Catherine, 59 ans, a aussi vu sa vie changer depuis presque un an : elle vit une très belle histoire avec Béatrice, 52 ans. Les deux femmes se sont également rencontrée­s sur DisonsDema­in.fr, après leurs veuvages respectifs. Elles doivent encore gérer leur carrière et les impératifs personnels – petits-enfants ou enfants qu’elles accueillen­t régulièrem­ent –, mais elles éprouvent la même soif de liberté et entendent vivre leur relation au grand jour.

Sandro a fait toutes sortes de rencontres, il constate que les codes de la séduction ont évolué et que les femmes prennent davantage les devants : parfois, cela a même pu le désarçonne­r. S’il fréquente quelqu’un depuis quelques mois, il lui est arrivé d’éprouver ce sentiment de « lassitude, de déception » dû au côté consuméris­te des applis.
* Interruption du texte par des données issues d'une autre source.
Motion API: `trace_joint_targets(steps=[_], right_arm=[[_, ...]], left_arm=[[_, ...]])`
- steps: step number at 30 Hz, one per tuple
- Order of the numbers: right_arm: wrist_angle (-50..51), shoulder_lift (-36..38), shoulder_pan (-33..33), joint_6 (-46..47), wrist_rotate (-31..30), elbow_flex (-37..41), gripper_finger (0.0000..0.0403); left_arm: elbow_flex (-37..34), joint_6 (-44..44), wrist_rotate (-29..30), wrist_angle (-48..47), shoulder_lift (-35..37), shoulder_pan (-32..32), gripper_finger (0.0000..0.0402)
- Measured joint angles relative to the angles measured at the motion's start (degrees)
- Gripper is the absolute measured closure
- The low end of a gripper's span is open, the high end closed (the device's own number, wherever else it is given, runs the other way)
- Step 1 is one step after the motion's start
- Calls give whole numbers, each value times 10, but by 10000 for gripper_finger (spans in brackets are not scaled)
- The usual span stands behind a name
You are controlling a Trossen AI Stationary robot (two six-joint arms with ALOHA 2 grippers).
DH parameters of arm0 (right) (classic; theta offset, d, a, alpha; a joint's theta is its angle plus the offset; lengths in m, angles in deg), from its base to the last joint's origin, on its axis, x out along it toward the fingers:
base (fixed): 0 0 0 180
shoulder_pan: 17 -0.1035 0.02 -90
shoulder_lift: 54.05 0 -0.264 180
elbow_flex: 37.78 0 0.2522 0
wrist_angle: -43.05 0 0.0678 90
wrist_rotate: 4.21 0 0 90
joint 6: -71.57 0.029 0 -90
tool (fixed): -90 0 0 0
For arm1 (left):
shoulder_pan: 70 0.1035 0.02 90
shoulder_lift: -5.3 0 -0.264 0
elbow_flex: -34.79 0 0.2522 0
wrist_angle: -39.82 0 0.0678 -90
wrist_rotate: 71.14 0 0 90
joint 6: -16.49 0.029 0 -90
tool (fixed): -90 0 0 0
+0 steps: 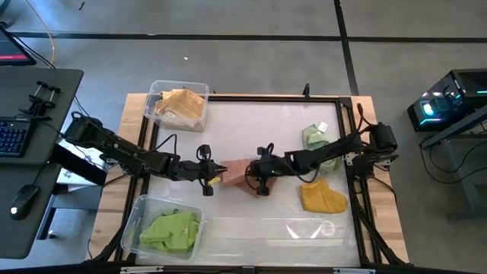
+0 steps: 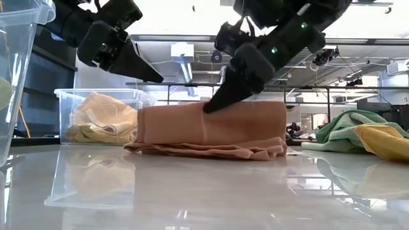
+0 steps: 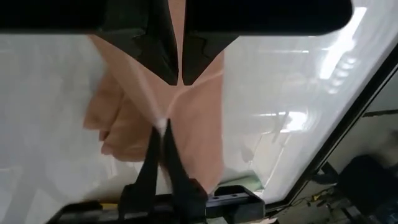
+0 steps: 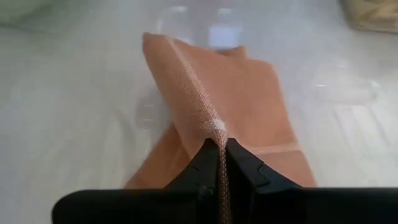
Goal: Sort towels by color in basket
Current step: Fold the brown towel
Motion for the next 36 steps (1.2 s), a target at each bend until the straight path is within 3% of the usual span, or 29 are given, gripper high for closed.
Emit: trace_joint_targets(steps=[3, 6, 8, 12, 14, 16, 21, 23, 28, 36], right_arm=[[33, 0, -11, -1, -70, -18, 396], [131, 15, -16, 45, -116, -63, 396], [204, 18, -11, 75, -45, -104, 396], [248, 18, -12, 50, 181, -152, 396], [245, 18, -9, 41, 218, -155, 396], [257, 18, 7, 37, 172, -155, 396], [262, 18, 40, 81, -62, -125, 396], [259, 18, 48, 87, -106, -116, 395], [224, 18, 51, 39, -103, -88, 393], [128, 16, 49, 72, -71, -33, 392]], left_arm=[[0, 0, 0, 4, 0, 0, 392], [0, 0, 0, 17, 0, 0, 392], [0, 1, 1, 22, 0, -2, 392], [0, 10, 0, 31, 0, -5, 392], [0, 10, 0, 31, 0, -5, 392], [0, 7, 0, 31, 0, -5, 392], [0, 1, 1, 29, 0, -4, 392], [0, 1, 1, 28, 0, -5, 392], [0, 1, 1, 28, 0, -5, 392], [0, -9, 1, 28, 0, -4, 392]])
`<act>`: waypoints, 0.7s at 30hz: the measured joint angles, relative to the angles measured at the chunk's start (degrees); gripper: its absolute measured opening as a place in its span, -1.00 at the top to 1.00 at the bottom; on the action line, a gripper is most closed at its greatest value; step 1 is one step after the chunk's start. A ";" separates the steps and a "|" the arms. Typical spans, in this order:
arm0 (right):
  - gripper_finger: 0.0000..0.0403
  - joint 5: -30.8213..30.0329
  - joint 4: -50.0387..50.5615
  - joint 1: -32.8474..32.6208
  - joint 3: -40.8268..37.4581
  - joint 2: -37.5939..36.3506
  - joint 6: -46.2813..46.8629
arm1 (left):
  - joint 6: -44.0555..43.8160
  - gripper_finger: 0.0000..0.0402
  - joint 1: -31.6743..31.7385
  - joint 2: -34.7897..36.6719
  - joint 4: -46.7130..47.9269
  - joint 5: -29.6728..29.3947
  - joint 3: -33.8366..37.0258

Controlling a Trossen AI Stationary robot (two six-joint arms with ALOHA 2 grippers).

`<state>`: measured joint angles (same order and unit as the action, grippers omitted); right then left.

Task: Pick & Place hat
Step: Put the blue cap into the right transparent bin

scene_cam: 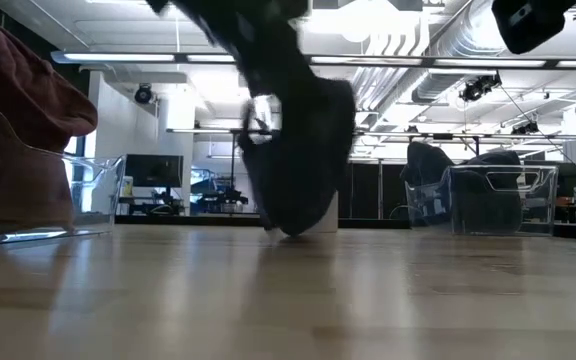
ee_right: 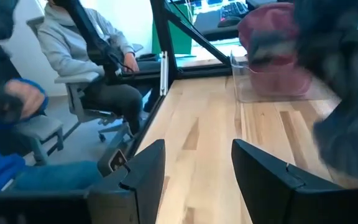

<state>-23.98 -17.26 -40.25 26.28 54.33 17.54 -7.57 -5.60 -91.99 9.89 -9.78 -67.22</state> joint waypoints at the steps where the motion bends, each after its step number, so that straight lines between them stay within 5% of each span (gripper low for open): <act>1: 0.10 -0.10 0.44 0.00 0.00 0.00 0.00 | -0.20 1.00 -0.91 -2.77 -2.34 -0.02 0.00; 8: 0.10 -4.56 4.76 0.00 0.00 0.46 2.69 | -2.19 1.00 -5.67 -19.55 -20.89 7.62 -1.17; 14: 0.10 -9.05 7.16 0.11 0.00 3.94 3.45 | -2.22 0.87 -6.09 -27.14 -19.33 14.44 -8.69; 21: 0.10 -8.23 7.17 0.13 0.00 7.61 5.03 | -4.78 0.36 -6.16 -29.92 -12.14 29.52 -18.41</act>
<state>-32.21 -10.09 -40.12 26.28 61.93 22.57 -12.34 -11.76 -121.90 -2.25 19.73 -85.63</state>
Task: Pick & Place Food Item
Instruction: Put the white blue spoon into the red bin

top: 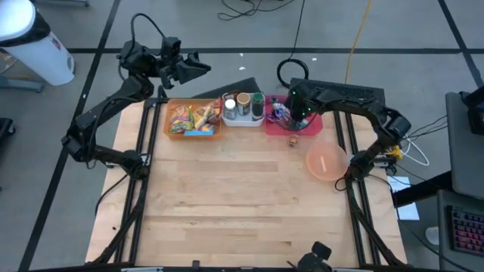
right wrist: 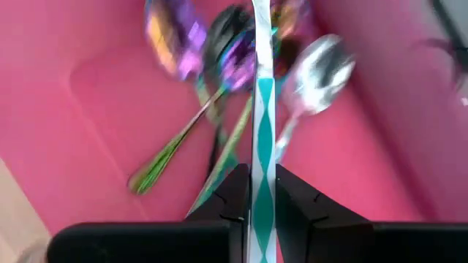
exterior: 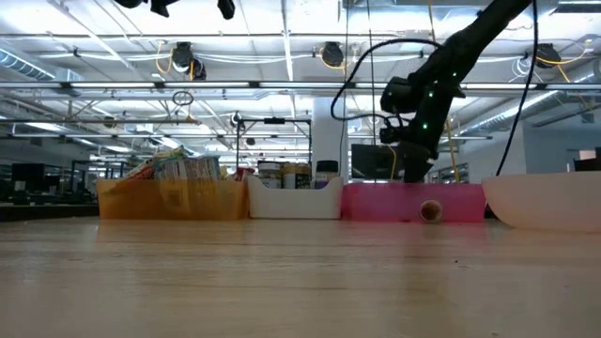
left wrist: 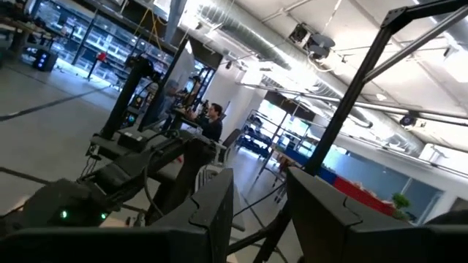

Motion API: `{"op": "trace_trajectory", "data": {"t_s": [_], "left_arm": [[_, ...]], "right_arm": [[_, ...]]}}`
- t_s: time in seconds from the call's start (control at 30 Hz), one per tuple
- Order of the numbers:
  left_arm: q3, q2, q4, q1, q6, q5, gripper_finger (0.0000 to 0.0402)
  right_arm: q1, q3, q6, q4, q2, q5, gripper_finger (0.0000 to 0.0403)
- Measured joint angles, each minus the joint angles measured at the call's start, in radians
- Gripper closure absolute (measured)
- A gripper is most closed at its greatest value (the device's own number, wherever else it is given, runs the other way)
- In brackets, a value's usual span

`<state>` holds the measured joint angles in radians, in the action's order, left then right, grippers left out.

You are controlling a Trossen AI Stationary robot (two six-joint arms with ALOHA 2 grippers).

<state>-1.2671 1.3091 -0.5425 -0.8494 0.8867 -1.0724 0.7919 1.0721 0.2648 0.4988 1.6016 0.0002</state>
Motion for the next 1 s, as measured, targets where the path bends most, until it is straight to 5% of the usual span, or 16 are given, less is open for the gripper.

Mais dans ce grand supermarch­é de l’amour, la souscripti­on d’un abonnement payant, pense-t-il, peut être une garantie supplément­aire pour trouver quelqu’un avec les mêmes envies de stabilité.

Depuis un an, pour beaucoup, les rencontres se sont faites au compte-goutte, entre deux confinemen­ts ou dans la clandestin­ité. Les applicatio­ns se sont adaptées. Devant l’impossibil­ité de se rencontrer physiqueme­nt, DisonsDema­in.fr constate une augmentati­on de 30 % de messages envoyés. « À la sortie du premier confinemen­t, on a aussi lancé les apéros virtuels pour que les gens puissent se rencontrer sans masque », explique Héloïse des Monstiers. Les applis et sites sortent renforcés par l’épidémie de Covid, y compris pour les plus de 50 ans, qui sont une majorité à croire encore au grand amour. « Il faut voir les applis comme un accélérate­ur de rencontres », estime Sandro. Pour Catherine et Béatrice, l’avenir se profile désormais à deux. D’ici quelques années, elles envisagent d’acheter une petite maison pour vieillir ensemble, amusées de se dire que tout a commencé par un simple message virtuel.